**WHAT THE TASK REQUIRES**.
The reply should repeat all of the data word for word, with no pictures.

**DATA SECTION**.
..............................

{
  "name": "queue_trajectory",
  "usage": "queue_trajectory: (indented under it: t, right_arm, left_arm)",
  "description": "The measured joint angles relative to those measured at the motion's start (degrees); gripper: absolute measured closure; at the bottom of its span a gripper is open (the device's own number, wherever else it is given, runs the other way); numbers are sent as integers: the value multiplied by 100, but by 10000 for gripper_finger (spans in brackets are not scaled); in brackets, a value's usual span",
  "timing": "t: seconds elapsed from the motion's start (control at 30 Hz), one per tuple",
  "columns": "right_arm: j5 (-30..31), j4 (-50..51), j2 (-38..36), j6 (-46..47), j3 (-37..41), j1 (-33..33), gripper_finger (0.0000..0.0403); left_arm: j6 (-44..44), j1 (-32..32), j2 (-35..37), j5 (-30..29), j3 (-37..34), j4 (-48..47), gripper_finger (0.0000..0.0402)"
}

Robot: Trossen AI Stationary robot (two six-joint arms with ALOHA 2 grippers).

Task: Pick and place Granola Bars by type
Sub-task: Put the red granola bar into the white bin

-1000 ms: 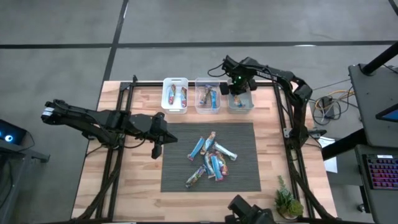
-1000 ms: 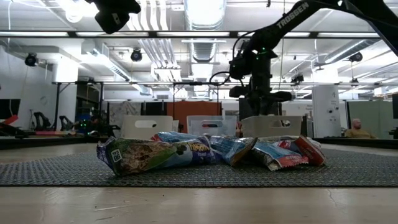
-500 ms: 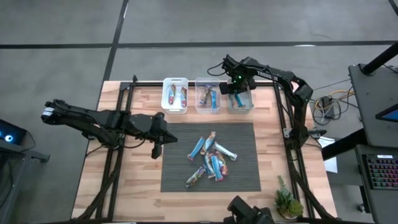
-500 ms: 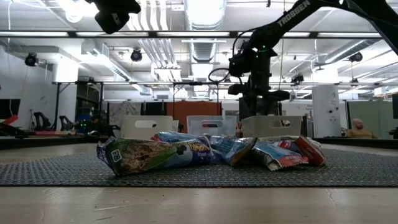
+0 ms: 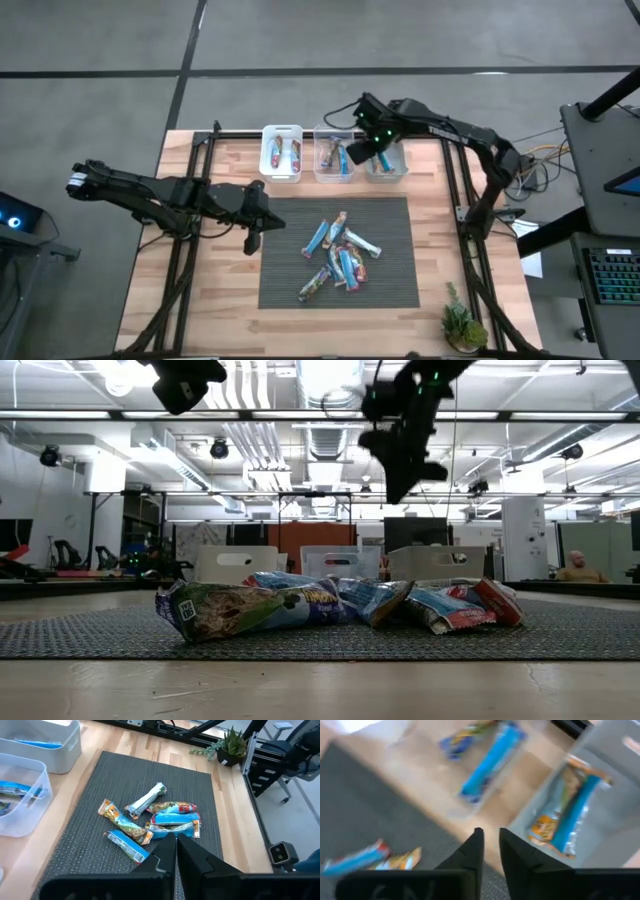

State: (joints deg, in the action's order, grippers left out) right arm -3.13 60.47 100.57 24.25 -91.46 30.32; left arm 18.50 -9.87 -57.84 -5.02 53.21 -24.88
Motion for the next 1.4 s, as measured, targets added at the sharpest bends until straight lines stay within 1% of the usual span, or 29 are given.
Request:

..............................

**EXERCISE SOLUTION**.
{
  "name": "queue_trajectory",
  "usage": "queue_trajectory: (indented under it: t, right_arm, left_arm)",
  "description": "The measured joint angles relative to those measured at the motion's start (degrees); gripper: absolute measured closure; at the bottom of its span a gripper is open (the device's own number, wherever else it is given, runs the other way); numbers are sent as integers: the value multiplied by 100, but by 10000 for gripper_finger (spans in brackets are not scaled); in brackets, a value's usual span",
  "timing": "t: seconds elapsed from the motion's start (control at 30 Hz), one per tuple",
  "columns": "right_arm: j5 (-30..31), j4 (-50..51), j2 (-38..36), j6 (-46..47), j3 (-37..41), j1 (-33..33), gripper_finger (0.0000..0.0403); left_arm: j6 (-44..44), j1 (-32..32), j2 (-35..37), j5 (-30..29), j3 (-37..34), j4 (-48..47), gripper_finger (0.0000..0.0402)"
}

Robot: Trossen AI Stationary robot (two six-joint arms with ALOHA 2 grippers).

Task: Pick and place Granola Bars by type
Sub-task: Put the red granola bar into the white bin

-1000 ms: 
-1000 ms: 
-500 ms: 
-500 ms: 
+0 ms: 

State: (joints deg, in the action's order, grippers left out) right arm -3.13 60.47 100.57 24.25 -91.46 30.32; left arm 18.50 -9.87 -57.84 -5.02 53.21 -24.88
Motion for the next 1.4 s, as measured, targets added at the sharpest bends until straight lines stay within 1% of the usual span, or 29 are given.
Request:

For this exercise, nothing more is required.